EXERCISE BRIEF –
Once you reach the line containing "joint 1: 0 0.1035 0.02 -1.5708" in the entries below, write out that line and each one after it down to the line containing "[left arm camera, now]", exactly and with nothing added.

RAW DATA –

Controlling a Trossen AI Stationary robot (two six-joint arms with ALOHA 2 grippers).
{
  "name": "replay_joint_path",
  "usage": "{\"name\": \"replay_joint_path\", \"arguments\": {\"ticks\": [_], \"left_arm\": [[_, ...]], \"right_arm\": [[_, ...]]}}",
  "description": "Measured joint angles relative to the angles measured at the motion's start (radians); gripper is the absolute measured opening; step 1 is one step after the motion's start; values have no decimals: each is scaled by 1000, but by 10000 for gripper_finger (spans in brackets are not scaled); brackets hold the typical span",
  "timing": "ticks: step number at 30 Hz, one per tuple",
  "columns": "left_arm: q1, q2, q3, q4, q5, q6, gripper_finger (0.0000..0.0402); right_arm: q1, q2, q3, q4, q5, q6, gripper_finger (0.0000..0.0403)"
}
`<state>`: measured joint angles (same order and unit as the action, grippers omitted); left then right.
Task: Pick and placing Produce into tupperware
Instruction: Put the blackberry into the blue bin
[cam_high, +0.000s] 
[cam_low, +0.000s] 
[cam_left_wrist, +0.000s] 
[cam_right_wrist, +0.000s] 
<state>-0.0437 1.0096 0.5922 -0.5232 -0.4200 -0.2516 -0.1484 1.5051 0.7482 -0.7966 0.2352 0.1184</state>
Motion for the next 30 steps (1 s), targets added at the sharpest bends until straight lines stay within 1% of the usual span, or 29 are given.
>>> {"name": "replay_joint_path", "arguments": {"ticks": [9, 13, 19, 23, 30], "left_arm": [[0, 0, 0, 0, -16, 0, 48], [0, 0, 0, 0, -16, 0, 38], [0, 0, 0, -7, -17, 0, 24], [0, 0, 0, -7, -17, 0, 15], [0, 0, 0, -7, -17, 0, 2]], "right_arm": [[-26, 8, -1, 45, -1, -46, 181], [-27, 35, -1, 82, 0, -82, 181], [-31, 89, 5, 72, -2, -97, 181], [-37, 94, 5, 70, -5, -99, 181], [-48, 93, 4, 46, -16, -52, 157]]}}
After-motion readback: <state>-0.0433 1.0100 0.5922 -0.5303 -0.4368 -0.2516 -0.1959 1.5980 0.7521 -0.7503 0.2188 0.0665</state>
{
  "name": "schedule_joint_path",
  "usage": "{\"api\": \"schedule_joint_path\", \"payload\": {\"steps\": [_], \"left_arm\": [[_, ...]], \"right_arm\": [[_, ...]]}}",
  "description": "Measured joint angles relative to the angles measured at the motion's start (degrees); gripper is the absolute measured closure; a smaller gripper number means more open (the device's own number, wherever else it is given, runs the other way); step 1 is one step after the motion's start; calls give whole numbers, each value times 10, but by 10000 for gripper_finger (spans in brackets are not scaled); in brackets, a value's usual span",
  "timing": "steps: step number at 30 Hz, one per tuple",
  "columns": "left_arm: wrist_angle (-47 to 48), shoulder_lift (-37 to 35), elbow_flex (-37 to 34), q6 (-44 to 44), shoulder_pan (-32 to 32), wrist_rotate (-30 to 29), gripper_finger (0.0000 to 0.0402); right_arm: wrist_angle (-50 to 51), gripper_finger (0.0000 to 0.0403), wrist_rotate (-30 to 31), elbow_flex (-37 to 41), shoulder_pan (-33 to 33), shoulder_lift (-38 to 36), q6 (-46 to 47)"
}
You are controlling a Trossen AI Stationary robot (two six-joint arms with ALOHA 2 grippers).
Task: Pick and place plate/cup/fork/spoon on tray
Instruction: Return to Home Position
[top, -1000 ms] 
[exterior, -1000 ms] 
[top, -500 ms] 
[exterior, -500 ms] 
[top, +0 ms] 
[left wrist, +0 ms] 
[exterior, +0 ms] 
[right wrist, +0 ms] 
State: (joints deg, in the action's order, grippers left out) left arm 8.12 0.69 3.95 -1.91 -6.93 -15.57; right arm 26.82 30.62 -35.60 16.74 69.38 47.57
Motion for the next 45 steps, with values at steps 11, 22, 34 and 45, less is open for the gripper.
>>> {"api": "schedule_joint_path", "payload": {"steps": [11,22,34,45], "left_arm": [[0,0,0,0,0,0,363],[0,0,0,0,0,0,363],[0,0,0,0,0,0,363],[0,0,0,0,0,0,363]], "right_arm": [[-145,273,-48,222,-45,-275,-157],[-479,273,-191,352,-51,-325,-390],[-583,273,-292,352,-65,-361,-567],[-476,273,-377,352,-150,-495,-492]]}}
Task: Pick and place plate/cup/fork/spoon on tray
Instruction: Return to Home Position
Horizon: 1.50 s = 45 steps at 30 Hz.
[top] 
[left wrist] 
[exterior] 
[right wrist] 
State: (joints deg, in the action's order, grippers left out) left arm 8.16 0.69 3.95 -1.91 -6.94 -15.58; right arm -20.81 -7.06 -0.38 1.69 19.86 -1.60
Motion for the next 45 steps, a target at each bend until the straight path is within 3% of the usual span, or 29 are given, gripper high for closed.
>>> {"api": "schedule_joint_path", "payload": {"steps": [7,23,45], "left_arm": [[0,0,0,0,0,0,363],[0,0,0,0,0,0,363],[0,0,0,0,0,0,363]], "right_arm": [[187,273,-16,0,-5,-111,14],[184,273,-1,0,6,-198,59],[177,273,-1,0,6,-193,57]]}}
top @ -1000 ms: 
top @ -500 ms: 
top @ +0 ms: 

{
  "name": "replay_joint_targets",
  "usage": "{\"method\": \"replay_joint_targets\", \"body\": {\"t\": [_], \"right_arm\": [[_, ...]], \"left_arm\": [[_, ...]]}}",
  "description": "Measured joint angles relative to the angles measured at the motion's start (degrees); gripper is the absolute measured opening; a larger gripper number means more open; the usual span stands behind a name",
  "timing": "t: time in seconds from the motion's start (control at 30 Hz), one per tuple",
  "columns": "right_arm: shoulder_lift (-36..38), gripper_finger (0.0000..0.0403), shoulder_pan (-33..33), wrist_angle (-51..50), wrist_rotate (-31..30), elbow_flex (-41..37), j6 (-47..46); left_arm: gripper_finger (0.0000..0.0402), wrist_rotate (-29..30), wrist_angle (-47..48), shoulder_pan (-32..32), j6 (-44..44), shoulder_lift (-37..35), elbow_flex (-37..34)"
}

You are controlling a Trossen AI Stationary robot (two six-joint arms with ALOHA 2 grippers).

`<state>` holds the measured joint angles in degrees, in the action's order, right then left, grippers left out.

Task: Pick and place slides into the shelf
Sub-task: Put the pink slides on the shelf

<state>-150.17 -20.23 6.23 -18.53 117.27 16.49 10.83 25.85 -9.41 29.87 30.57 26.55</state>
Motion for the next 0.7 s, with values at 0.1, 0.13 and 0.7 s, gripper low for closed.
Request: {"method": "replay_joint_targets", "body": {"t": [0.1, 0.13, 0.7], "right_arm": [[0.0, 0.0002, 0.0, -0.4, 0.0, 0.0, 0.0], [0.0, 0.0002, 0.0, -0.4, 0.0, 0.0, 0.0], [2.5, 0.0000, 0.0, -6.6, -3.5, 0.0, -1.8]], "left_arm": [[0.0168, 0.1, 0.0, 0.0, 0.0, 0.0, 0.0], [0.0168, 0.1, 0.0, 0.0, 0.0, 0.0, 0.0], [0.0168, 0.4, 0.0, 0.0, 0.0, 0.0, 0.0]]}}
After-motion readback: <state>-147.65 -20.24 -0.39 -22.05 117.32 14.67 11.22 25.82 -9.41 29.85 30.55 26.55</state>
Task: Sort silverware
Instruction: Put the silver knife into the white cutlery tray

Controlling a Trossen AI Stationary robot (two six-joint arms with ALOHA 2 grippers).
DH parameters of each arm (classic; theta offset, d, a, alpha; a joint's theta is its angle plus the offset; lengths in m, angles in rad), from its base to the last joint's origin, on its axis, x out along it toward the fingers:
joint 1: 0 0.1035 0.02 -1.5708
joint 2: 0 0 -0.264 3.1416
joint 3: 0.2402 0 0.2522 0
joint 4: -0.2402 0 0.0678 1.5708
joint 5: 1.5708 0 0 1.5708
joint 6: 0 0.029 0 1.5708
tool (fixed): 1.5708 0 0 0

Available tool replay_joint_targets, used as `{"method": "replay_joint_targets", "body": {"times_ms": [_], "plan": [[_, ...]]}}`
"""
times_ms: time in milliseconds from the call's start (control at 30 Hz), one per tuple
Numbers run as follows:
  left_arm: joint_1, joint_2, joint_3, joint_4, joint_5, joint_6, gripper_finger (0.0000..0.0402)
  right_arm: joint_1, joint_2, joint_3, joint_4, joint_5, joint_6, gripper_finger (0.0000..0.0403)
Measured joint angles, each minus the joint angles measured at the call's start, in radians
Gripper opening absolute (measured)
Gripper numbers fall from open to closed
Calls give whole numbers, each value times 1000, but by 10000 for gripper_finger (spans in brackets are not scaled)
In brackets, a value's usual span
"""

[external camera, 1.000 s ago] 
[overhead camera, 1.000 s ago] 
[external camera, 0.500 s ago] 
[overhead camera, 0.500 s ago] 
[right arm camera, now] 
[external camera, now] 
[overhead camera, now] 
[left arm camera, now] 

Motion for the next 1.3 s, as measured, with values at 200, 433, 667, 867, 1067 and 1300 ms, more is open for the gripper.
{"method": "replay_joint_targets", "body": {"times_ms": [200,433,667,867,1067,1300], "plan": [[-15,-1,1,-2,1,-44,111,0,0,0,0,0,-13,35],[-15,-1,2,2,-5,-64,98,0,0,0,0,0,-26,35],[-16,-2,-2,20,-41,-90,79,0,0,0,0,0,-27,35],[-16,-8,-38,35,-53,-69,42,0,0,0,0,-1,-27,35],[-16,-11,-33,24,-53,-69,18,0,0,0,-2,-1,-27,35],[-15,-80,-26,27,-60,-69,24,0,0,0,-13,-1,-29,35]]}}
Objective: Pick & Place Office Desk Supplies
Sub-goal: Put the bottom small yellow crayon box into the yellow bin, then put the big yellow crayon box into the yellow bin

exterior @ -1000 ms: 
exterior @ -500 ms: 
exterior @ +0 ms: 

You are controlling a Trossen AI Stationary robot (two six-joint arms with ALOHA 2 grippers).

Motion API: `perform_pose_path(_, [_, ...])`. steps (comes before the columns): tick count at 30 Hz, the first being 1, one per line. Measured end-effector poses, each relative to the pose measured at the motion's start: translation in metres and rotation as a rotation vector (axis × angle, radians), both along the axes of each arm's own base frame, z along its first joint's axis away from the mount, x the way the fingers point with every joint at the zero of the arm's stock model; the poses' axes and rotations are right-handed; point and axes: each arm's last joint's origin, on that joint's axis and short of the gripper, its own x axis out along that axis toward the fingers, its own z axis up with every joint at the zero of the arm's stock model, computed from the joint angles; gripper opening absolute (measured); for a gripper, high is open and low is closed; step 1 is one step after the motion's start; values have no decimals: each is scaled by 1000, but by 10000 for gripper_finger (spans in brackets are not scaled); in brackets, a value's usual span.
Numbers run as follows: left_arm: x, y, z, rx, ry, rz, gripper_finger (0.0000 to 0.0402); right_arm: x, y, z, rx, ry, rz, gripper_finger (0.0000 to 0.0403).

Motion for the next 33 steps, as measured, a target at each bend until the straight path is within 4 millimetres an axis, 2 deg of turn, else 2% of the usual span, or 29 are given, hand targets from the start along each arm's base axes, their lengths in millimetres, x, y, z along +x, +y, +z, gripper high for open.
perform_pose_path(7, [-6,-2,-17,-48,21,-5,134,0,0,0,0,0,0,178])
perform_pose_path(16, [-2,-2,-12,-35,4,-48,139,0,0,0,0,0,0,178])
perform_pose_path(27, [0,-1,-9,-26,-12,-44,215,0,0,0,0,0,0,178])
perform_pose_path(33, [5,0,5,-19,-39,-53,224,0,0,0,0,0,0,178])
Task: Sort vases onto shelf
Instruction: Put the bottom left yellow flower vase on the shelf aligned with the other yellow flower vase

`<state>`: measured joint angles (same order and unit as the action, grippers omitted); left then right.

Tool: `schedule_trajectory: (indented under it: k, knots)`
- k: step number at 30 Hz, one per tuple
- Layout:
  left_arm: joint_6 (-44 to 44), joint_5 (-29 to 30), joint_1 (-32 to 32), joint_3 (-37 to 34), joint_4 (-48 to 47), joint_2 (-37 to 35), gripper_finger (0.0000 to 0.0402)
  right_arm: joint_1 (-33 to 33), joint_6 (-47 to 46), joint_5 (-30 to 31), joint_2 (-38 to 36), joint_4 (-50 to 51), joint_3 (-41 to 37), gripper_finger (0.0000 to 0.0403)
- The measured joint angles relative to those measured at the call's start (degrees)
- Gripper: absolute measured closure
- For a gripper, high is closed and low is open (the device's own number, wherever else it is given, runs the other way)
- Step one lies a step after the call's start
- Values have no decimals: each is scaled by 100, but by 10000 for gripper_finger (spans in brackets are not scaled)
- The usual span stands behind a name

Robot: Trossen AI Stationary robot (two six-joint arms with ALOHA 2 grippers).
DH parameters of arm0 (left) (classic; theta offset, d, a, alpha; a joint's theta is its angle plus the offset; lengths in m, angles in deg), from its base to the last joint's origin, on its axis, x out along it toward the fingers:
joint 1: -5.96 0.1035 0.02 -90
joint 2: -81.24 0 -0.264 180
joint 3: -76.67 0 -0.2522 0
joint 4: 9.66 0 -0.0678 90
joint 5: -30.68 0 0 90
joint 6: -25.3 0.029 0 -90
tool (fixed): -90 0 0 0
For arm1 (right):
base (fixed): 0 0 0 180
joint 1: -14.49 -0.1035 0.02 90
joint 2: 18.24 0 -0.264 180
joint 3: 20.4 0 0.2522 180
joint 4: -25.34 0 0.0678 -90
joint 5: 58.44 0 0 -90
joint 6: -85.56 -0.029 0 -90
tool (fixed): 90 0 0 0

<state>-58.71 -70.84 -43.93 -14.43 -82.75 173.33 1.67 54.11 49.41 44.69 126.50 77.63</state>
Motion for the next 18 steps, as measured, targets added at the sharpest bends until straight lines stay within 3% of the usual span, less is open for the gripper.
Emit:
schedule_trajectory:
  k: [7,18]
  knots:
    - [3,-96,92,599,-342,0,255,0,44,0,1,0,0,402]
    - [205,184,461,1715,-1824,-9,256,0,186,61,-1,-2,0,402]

REPLY –
joint 1: 0 0.1035 0.02 -1.5708
joint 2: 0 0 -0.264 3.1416
joint 3: 0.2402 0 0.2522 0
joint 4: -0.2402 0 0.0678 1.5708
joint 5: 1.5708 0 0 1.5708
joint 6: 0 0.029 0 1.5708
tool (fixed): 1.5708 0 0 0

Available tool replay_joint_targets, used as `{"method": "replay_joint_targets", "body": {"times_ms": [_], "plan": [[_, ...]]}}`
"""
times_ms: time in milliseconds from the call's start (control at 30 Hz), one per tuple
Numbers run as follows:
  left_arm: joint_1, joint_2, joint_3, joint_4, joint_5, joint_6, gripper_finger (0.0000..0.0402)
  right_arm: joint_1, joint_2, joint_3, joint_4, joint_5, joint_6, gripper_finger (0.0000..0.0403)
Measured joint angles, each minus the joint angles measured at the call's start, in radians
Gripper opening absolute (measured)
Gripper numbers fall from open to closed
Calls give whole numbers, each value times 1000, but by 10000 for gripper_finger (spans in brackets are not scaled)
In brackets, a value's usual span
"""

[external camera, 1.000 s ago] 
[overhead camera, 1.000 s ago] 
[external camera, 0.500 s ago] 
[overhead camera, 0.500 s ago] 
[right arm camera, now] 
[external camera, now] 
[overhead camera, now] 
[left arm camera, now] 

There's no more to this exercise.